The Allegiant fund was a large cap growth stock portfolio, meaning that the bureau was investing in companies with a market capitalization greater than $10 billion and high profit expectations.
The stocks in a portfolio like that are a Cisco, or a Pfizer, Mr. Abunassar said. A person could look over a list of them and recognize each one. They were all household names.
Large cap growth stocks with a long-term outlook are a common strategy for Allegiant's clients.
Most clients that we work with look in the area of a five-year time horizon, he said.
Mr.

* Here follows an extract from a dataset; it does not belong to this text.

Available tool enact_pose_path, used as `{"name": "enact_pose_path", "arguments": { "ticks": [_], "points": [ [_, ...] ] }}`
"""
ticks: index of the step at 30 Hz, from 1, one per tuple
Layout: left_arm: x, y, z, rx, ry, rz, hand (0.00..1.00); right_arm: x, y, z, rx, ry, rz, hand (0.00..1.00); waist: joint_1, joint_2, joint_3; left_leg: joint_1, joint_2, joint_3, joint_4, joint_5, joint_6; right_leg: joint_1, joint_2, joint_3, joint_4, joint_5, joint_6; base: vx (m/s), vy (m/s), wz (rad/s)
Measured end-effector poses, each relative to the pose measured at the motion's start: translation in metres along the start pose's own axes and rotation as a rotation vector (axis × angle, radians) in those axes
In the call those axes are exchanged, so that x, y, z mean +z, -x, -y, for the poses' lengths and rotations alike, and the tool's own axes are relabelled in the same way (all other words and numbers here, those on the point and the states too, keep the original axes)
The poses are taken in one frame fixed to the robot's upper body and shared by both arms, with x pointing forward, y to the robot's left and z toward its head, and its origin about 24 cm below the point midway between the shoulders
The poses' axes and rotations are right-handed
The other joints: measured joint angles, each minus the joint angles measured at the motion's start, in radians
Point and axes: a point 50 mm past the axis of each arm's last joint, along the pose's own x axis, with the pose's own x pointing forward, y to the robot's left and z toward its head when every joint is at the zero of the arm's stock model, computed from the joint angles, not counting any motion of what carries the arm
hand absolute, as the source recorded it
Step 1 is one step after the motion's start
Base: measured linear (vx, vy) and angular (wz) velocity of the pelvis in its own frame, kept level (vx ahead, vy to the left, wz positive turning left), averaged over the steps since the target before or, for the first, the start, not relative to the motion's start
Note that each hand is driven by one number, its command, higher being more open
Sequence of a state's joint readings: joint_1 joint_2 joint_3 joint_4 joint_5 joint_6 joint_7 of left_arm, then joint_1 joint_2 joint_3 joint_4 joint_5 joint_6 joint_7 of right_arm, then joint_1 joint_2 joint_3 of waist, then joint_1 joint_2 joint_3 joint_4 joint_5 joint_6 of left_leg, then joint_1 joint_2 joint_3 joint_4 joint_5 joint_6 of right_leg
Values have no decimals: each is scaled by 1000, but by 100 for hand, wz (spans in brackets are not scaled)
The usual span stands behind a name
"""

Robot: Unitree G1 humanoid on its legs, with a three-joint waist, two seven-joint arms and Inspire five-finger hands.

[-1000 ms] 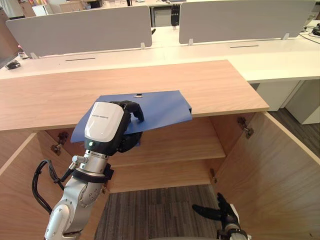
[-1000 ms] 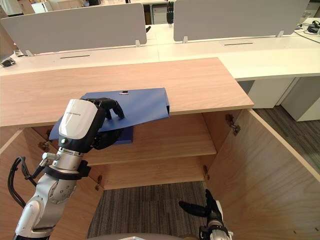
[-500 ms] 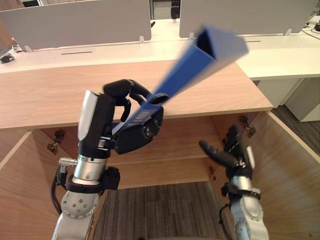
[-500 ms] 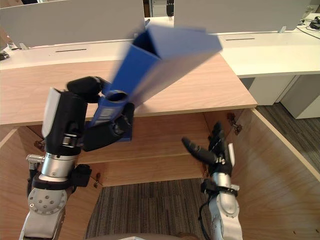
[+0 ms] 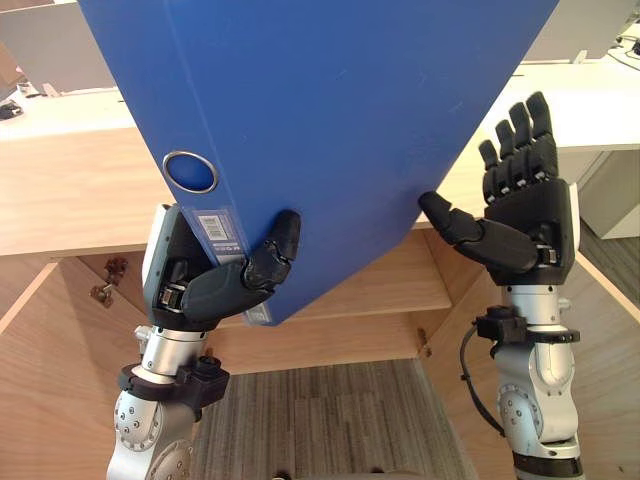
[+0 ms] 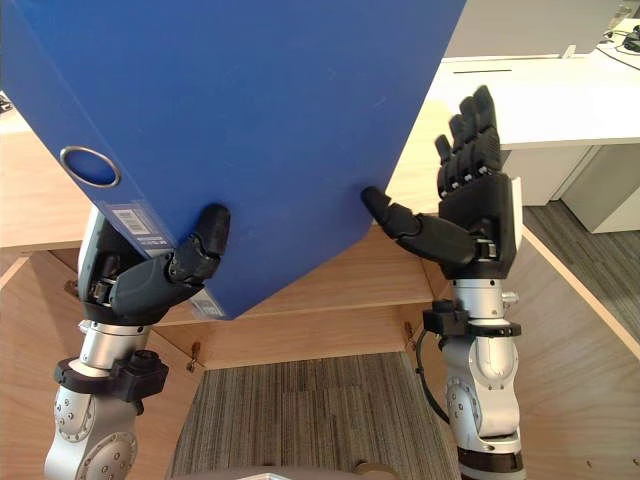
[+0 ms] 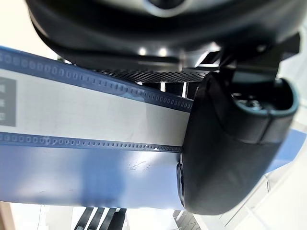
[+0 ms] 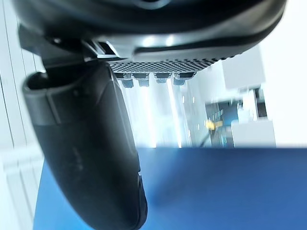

Abunassar emphasized that Allegiant kept the bureau updated with monthly reports containing details on each holding.
We maintained total transparency and integrity with how we managed their assets and the specific securities within the portfolio, he said.
Allegiant, which was known as National City Investment Management Co. until last month, controls $27.4 billion in assets.
Bureau spokesman Jeremy Jackson declined to say if the bureau would have fired Allegiant had it not been for revelations about the rare-coin investment and MDL.
That's a question that is somewhat speculative, he said.
While the bureau blames the fund's losses on poor decisions, Mr. Jackson said he was unaware of the investment's strategy or the individual stocks acquired and sold by Allegiant. He emphasized that fund's losses have already been calculated into previous financial statements, meaning no new subtractions will need to be made from the bureau's $14.3 billion bottom line.
Mr. Hayes, who is overseeing the review of the bureau's portfolio, said each fund is being analyzed, and decisions are being made about which fund managers will be terminated. Last week, the bureau announced it was investigating its relationship with Brantley Partners, a money manager facing an informal probe by the U.S. Securities and Exchange Commission.
You ll see things coming out on a regular basis now, he said.